What is being asked
Would you filter these records and copy every line that has the word "gripper"?

[[ Extracted data, beginning ]]

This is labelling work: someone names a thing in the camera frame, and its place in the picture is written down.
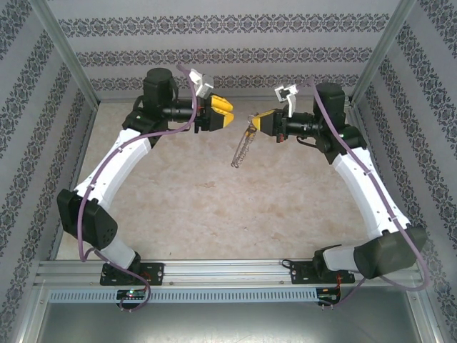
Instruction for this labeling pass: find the white slotted cable duct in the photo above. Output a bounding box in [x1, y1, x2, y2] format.
[47, 287, 319, 304]

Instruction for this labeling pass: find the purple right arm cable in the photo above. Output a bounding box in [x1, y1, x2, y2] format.
[298, 79, 429, 309]

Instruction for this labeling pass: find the aluminium mounting rail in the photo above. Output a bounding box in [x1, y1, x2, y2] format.
[34, 259, 424, 287]

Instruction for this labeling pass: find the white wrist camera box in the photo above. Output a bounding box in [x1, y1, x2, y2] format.
[273, 84, 299, 118]
[188, 68, 215, 100]

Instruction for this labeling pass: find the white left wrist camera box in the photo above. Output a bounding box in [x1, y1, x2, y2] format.
[188, 68, 215, 100]

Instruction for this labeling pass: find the aluminium frame post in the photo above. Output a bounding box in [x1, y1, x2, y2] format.
[349, 0, 418, 106]
[28, 0, 101, 106]

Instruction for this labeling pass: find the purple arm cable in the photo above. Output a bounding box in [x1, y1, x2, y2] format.
[298, 79, 429, 309]
[78, 64, 199, 310]

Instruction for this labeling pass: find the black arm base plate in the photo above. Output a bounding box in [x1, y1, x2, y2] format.
[99, 262, 166, 287]
[289, 262, 358, 286]

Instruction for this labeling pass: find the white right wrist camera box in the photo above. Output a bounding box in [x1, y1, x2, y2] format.
[273, 84, 299, 118]

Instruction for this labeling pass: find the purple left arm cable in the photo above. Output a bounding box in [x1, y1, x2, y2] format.
[78, 64, 199, 310]

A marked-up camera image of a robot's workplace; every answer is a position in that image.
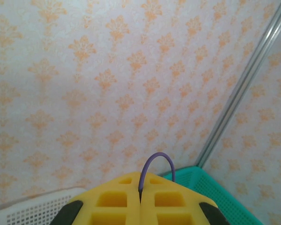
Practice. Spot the white perforated plastic basket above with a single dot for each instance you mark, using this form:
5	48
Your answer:
25	215

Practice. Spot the aluminium frame post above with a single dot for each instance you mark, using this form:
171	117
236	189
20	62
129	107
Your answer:
238	93

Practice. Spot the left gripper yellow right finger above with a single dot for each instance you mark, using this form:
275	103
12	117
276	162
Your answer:
168	204

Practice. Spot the teal perforated plastic basket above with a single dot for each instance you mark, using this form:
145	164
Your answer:
213	194

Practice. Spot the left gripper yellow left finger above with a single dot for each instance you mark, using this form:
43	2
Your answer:
112	204

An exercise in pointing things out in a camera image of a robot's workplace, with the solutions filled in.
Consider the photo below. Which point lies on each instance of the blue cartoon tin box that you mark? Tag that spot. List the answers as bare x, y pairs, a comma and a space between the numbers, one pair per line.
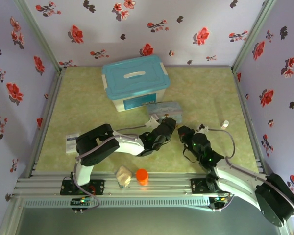
166, 107

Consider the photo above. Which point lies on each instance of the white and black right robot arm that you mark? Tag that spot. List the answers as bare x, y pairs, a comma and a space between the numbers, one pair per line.
237, 181

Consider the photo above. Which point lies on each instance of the small white bottle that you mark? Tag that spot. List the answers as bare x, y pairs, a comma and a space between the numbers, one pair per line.
225, 124

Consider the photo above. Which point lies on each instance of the orange plastic cup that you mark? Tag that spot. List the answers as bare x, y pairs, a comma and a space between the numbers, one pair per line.
142, 176

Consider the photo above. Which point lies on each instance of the storage box with blue lid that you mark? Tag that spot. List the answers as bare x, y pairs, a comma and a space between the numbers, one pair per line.
134, 78

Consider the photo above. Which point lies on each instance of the crumpled clear plastic bag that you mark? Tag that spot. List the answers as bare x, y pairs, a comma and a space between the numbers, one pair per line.
123, 176

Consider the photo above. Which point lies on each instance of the white printed card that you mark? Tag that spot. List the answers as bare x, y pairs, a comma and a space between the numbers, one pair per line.
70, 143

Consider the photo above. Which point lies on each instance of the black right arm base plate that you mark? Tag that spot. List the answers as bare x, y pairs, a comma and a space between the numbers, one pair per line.
198, 186

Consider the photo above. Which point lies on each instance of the aluminium front frame rail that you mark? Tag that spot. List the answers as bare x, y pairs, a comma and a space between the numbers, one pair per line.
161, 189

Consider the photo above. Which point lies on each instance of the aluminium side frame rail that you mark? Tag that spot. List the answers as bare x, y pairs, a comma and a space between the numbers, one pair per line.
248, 122
45, 127

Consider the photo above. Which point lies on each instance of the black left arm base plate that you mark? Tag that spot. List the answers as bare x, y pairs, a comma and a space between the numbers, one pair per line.
98, 187

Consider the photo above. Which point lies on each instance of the aluminium corner post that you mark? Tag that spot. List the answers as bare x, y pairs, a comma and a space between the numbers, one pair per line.
38, 34
254, 34

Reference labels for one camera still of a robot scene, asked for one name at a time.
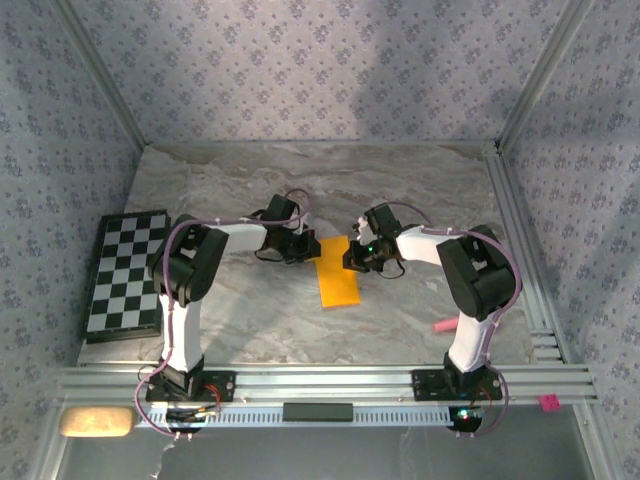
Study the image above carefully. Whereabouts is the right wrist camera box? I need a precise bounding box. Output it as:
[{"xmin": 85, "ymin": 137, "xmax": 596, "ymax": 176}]
[{"xmin": 355, "ymin": 202, "xmax": 402, "ymax": 240}]

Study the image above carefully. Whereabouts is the tan sponge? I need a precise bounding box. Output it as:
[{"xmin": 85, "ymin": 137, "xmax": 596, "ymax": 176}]
[{"xmin": 58, "ymin": 406, "xmax": 137, "ymax": 439}]

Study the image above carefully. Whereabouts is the black round controller board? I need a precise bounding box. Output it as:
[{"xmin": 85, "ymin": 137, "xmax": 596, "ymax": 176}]
[
  {"xmin": 164, "ymin": 407, "xmax": 207, "ymax": 435},
  {"xmin": 446, "ymin": 404, "xmax": 485, "ymax": 435}
]

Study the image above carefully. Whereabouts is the long aluminium rail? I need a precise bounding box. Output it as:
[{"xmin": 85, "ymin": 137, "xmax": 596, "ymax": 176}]
[{"xmin": 53, "ymin": 363, "xmax": 600, "ymax": 407}]

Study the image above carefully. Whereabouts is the orange paper sheet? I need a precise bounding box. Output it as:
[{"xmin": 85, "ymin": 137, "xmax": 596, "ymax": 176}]
[{"xmin": 314, "ymin": 234, "xmax": 362, "ymax": 309}]

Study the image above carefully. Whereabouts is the purple cable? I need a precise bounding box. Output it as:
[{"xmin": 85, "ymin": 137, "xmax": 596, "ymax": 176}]
[
  {"xmin": 384, "ymin": 201, "xmax": 524, "ymax": 440},
  {"xmin": 133, "ymin": 187, "xmax": 315, "ymax": 442}
]

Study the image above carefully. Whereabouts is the white slotted cable duct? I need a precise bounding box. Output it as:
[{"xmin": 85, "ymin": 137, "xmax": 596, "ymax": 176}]
[{"xmin": 133, "ymin": 404, "xmax": 455, "ymax": 430}]

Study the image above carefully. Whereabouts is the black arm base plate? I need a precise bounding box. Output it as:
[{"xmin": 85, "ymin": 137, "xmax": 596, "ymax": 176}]
[
  {"xmin": 144, "ymin": 369, "xmax": 237, "ymax": 403},
  {"xmin": 410, "ymin": 368, "xmax": 504, "ymax": 403}
]

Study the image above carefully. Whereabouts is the black rectangular bar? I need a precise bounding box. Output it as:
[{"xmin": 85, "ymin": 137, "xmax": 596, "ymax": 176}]
[{"xmin": 282, "ymin": 402, "xmax": 355, "ymax": 423}]

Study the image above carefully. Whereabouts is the aluminium frame post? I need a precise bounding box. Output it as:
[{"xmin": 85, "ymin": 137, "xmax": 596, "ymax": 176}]
[
  {"xmin": 496, "ymin": 0, "xmax": 601, "ymax": 151},
  {"xmin": 49, "ymin": 0, "xmax": 150, "ymax": 149}
]

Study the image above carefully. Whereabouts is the black and white chessboard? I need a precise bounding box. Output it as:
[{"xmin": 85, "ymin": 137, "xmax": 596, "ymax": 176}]
[{"xmin": 83, "ymin": 208, "xmax": 174, "ymax": 345}]

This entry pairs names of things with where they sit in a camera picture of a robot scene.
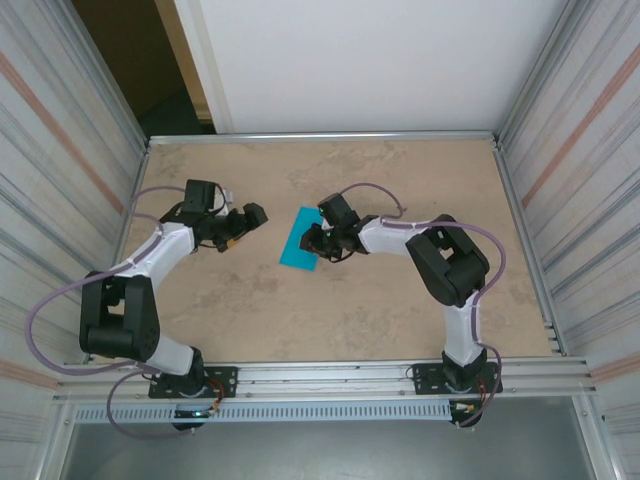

[[ Extracted data, end ]]

Response area
Practice. Spot the left gripper yellow right finger above with a single dot for each instance you mark, using this form:
Practice. Spot the left gripper yellow left finger above with a single dot for each instance you mark, using this form:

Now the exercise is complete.